Max Lucado is one of evangelicalism’s most beloved authors and speakers.  He is clear in many places that he is within the confines of the accepted orthodox position of believing there is an eternal hell awaiting for at least some of humanity.   Usually he just doesn’t talk about it.  However, his silence is loud and clear.  To not speak much about warning his fellow human beings about the most horrendous and irreversible condition ever to threaten mankind is very confusing.  It could mean that he is callous and doesn’t care.  But I think that we would all agree that that is not a feasible explanation.  Lucado exudes love and mercy for others.  Could it be that he forgot?  Or perhaps he is embarrassed by it?

We believe it is because deep in his God-given conscience he is getting no affirmation that it is true.  Max Lucado is doing what most of us do: we say what we are supposed to say in regard to the traditional teaching but we function with an inordinate amount of hope to the contrary of those beliefs.  We live as “functional universalists”.
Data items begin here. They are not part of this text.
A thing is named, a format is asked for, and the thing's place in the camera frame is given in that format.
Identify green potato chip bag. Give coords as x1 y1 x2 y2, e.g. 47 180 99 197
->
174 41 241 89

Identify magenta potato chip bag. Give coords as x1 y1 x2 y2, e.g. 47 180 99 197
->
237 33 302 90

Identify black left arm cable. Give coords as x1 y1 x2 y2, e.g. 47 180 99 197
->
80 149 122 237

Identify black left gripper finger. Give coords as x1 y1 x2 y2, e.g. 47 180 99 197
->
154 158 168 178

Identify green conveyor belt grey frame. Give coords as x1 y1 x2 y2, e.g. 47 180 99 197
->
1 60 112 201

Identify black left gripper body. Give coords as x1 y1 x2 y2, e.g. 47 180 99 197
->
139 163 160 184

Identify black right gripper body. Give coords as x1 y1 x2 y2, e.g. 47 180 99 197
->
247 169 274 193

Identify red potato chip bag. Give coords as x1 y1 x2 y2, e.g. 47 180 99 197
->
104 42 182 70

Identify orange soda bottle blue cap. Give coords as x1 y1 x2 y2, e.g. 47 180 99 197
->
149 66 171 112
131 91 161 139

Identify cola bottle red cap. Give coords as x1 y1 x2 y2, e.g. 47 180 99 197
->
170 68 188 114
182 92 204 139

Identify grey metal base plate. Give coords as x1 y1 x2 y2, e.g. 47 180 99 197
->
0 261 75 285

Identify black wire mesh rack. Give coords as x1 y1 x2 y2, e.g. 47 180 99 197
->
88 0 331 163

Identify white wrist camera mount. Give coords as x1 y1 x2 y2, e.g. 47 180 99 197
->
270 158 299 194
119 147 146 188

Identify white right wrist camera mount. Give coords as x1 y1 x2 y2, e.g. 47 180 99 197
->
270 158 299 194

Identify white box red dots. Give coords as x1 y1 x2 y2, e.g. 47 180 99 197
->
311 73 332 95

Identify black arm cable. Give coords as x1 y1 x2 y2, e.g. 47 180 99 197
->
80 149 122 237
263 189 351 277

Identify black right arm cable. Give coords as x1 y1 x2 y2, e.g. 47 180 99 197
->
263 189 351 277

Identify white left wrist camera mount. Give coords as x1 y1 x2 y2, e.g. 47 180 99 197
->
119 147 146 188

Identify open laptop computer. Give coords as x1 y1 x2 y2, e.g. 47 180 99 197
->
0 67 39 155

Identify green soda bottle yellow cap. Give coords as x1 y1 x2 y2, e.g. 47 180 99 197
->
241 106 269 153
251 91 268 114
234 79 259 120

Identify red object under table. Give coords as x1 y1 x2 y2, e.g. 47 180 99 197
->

Here is an excerpt from Max Lucado’s book Traveling Light:

What of those who die with no faith?  My husband never prayed.  My grandpa never worshiped.  My mother never opened a Bible, much less her heart.  What about the one who never believed?

How do we know he didn’t?

Who among us is privy to a person’s final thoughts?  Who among us knows what transpires in those final moments?  Are you sure no prayer was offered?  Eternity can bend the proudest knees.  Could a person stare into the yawning canyon of death without whispering a plea for mercy?  And could our God, who is partial to the humble, resist it?

He couldn’t on Calvary.  The confession of the thief on the cross was both a first and final one.  But Christ heard it.  Christ received it.  Maybe you never heard your loved one confess Christ, but who’s to say Christ didn’t?

We don’t know the thoughts of a dying soul, but we know this. We know our God is a good God. He is “not willing that any should perish but that all should come to repentance.”  2 Peter 3:9 NKJV

He wants your loved one in heaven more than you do. And he usually gets what he wants.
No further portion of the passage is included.